Recently I was sitting in the Wilkinson Center, looking my ugliest ever (sweats, no make-up, unfixed hair etc etc etc.) working on my midterm when I have my shoulder tapped. I turn and there's an older guy standing there looking at me expectantly. I make a point of slowly taking out my head phones (hoping to send the sign that this interruption was just that...and interruption and let's keep this quick!) and he asks,
"So I have a question for you. I'm going to stick my neck out there and be a doofus! (I really couldn't have thought of a better word...he hit the nail on the head!)
I was like "Ok...?"
He said "What would you say if a guy you've never seen before, never had class with, but he's seen you around campus, came up to you and asked you for your number?"
Now at this point I'm pretty shell-shocked and don't really know what to say...so I say
"Um ya, I guess...?"
He says "Ok cool, my name is David!"
I'm freaking out now because this guy looks to be a heckofalot older than me! Fast forward a week, and we're on the date...here my friends is where I will explain
"How to Ruin a Date"...maestro if you please:
1. Age difference must be awkwardly apparent: 32 year old with a Master's in Elementary Ed. from University of Phoenix (yes the online school) asking out a 19 year old.
2. DO NOT PICK HER UP! Meet her somewhere on campus that's convenient for YOU!
3. Grunge down! Holey jeans and sweatshirt with tennies is required, anything above and it would look like you put thought into this date (harsh but true!)
4. Plan to be a tour guide for her of HER campus...take her to buildings she has class in EVERY DAY and explain what's in it. However, don't be a student of the school yourself, just pretend you know all about the campus you never went to!
5. Under NO circumstances do you listen or talk about what you don't want to. If she tries to make small talk, just say "Oh" and let it drop because YOU aren't interested in it (even though on the phone you said you planned a date where the two of you could just walk and "chat...getting to know eachother"...oh the irony of it all!)
6. Take her to "museums" (really just displays in the buildings she has class in) that are closed and have been closed since 5pm
7. Fufil your manly roll as dictated by society..."Me man, you woman, me like meat, you cook for man. If woman like, man no likey"

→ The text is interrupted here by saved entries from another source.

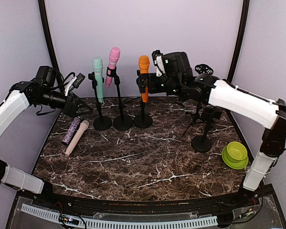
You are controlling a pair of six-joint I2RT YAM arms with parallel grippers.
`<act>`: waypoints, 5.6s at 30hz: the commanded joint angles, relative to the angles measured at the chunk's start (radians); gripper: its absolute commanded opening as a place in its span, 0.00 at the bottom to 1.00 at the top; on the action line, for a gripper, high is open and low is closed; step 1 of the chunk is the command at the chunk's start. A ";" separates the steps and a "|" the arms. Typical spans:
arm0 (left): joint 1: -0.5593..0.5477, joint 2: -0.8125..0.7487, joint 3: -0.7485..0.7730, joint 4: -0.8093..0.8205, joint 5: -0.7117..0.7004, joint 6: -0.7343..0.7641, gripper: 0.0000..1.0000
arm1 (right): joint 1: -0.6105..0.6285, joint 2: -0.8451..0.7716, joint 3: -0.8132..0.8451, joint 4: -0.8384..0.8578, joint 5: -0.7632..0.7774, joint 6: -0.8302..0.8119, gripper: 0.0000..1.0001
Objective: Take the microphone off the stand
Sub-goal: Move the microphone stand with the microphone to the center of the board, then hold the microphone stand, then remove the microphone from the microphone stand, then adjust the microphone stand at the center of the board.
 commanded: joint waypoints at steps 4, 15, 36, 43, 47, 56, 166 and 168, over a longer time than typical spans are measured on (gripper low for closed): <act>0.010 -0.042 -0.014 0.006 0.028 0.017 0.99 | 0.024 0.142 0.073 0.166 0.153 -0.176 0.99; 0.012 -0.047 -0.008 0.002 0.008 0.031 0.99 | 0.000 0.219 0.036 0.421 0.271 -0.304 0.83; 0.011 -0.073 -0.007 0.001 -0.005 0.056 0.99 | -0.061 0.247 0.124 0.381 0.061 -0.284 0.14; 0.012 -0.094 -0.035 0.018 0.014 0.048 0.99 | -0.011 0.143 0.068 0.366 0.023 -0.291 0.08; 0.012 -0.099 -0.042 0.019 0.027 0.047 0.99 | 0.038 0.057 -0.014 0.381 0.013 -0.272 0.07; 0.012 -0.121 -0.060 0.042 0.066 0.042 0.99 | 0.139 -0.067 -0.170 0.408 -0.016 -0.208 0.02; -0.176 -0.018 -0.032 0.105 0.286 0.540 0.99 | 0.294 -0.121 -0.013 0.477 -0.348 -0.216 0.04; -0.195 0.028 -0.002 0.118 0.277 0.543 0.99 | 0.293 -0.121 -0.025 0.478 -0.348 -0.214 0.04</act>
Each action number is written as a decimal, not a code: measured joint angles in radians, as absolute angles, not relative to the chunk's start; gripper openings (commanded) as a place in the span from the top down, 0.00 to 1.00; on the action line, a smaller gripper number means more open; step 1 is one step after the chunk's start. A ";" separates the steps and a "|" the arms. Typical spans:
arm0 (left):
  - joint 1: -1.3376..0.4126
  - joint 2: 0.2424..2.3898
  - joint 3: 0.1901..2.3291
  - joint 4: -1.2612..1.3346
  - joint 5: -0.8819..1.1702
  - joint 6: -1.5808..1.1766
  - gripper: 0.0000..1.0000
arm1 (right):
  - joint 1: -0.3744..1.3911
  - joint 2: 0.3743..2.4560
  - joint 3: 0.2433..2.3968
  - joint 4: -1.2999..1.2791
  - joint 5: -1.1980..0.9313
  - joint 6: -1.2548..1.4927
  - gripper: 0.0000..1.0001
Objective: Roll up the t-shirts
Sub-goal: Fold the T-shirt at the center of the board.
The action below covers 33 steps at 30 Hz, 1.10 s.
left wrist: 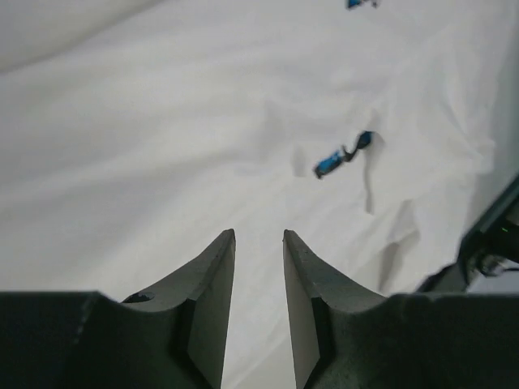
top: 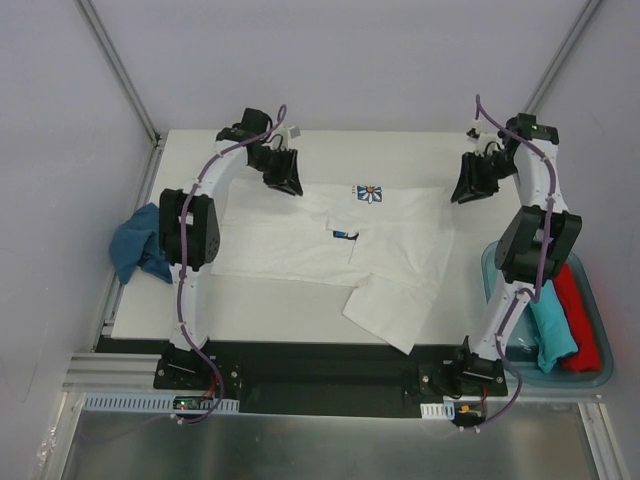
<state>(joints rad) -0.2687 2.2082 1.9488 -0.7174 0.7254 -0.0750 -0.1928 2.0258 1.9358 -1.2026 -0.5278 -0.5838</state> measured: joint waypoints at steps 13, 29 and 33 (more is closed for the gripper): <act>-0.116 2.338 2.085 -0.782 0.332 0.232 0.75 | -0.055 2.395 2.223 -1.014 -0.361 -0.604 0.85; -0.134 2.482 2.223 -0.813 0.170 0.311 0.63 | 0.050 2.554 2.329 -0.794 0.074 -0.916 0.97; -0.136 2.539 2.324 -0.813 0.160 0.311 0.59 | 0.064 2.590 2.347 -0.647 0.127 -0.991 0.99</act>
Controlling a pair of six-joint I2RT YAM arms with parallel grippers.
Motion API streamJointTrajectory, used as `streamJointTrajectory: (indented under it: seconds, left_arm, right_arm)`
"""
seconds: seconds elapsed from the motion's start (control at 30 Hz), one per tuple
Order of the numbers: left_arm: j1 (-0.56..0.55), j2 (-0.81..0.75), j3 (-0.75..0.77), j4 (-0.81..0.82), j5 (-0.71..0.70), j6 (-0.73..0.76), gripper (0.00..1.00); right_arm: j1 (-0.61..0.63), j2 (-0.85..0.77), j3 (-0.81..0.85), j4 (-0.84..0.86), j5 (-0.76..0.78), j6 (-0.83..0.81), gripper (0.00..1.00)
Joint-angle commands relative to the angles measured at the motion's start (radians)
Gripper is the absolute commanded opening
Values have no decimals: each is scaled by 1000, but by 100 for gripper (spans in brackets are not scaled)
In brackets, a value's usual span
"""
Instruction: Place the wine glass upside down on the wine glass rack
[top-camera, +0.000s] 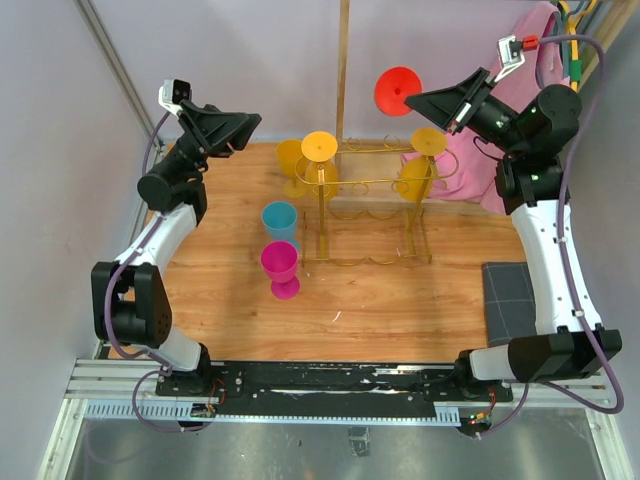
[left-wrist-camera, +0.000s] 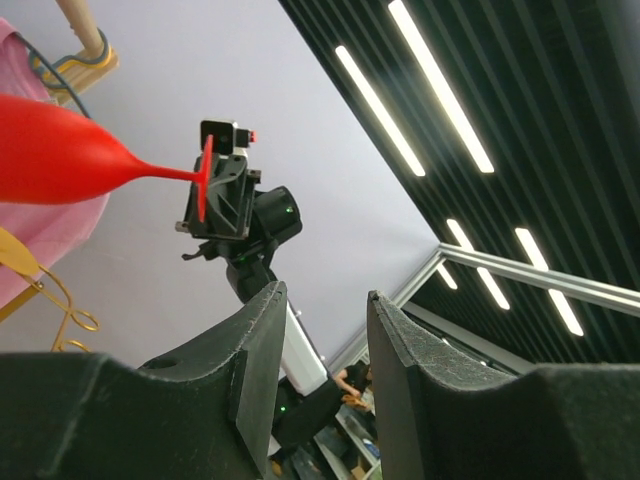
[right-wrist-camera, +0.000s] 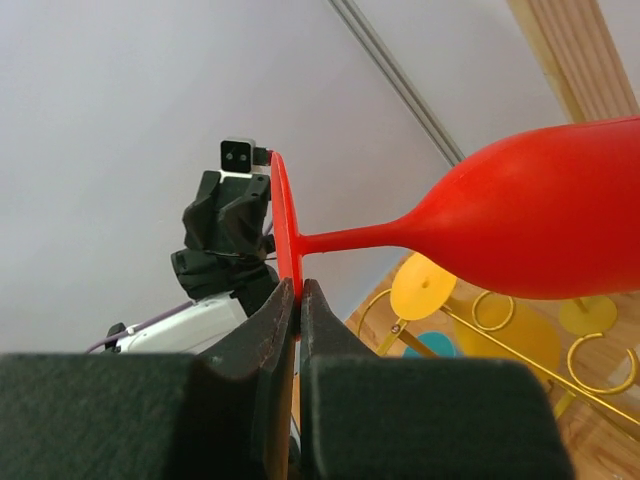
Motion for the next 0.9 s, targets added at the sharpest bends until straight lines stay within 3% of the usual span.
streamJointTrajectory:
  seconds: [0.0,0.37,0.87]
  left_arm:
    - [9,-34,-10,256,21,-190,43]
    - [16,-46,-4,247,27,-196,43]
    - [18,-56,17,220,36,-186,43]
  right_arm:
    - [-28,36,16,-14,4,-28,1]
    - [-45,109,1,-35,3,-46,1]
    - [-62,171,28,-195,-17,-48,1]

8. Respect her personal space: walk either 5 steps AHEAD or BEHIND her, never right next to her, and still have a conversation (think it can't be done...you're right) the WHOLE time!
9. Mention that you're the oldest of 9 kids, all your siblings are married and you CAN'T WAIT to have kids! You just LOVE children and on the date ask every parent who you see with little kids "How old is she?" ... Parent "Oh, HE'S 1" You "Kinda small for his age" etc etc etc
10. Mooch your heart out: if you know there's a fancy little "shindig" (oh ya, use that word all night to describe everything your limited vocabulary doesn't supply a monosyllabic word for until your date wants to scream "I'll "shin" your "dig" if you say that one more time!!!") is going on, a charity fund raiser of sorts where dinner is provided for about $30 a plate, tell your date later on you'll stop by and see if we can get some free "goodies" from them. (At this point I was so mortified I was going to offer to buy us ice cream so that we didn't crash the charity fund raiser!)
11. When you're looking at art...in the art museum!!!...don't stop to look, analyze and interpret. Just walk by at a swift pace, glancing uninterestedly at the paintings and when your date is still on picture #3 (because she really does like analyzing the paintings...they are AMAZING!) be on the opposite side of the gallery, sitting on the bench, waiting for her to be done!
12. Just to end the date with a "bang!"
walk her to YOUR car...
handshake...
drive away.
Don't offer to give her a ride, she was given two feet, let her use them!
That, my dear family, is how you ruin a date!
Enjoy the pics!
2 comments:
When I was in college, we rated our dates as follows: a grape - awesome, we want more; raisin - not great but we'd give it another chance; prune - disaster, never partake again! I'm trying to think of what's worse than a prune. Whatever it is, that was your date last night! Gotta have those to get the full experience! I never heard how pottery man was last week and don't you have another date tonight? You dating machine, you!
I think what comes after prune is literally what happens after a prune...crap! I will post pics about pottery date tonight! It was SO fun! And yes, I have one tonight...it is semi-blind because I know him but not really so we'll just have to see! He's picking me up on a tandem...but it's raining =) Ah, such is my dating life!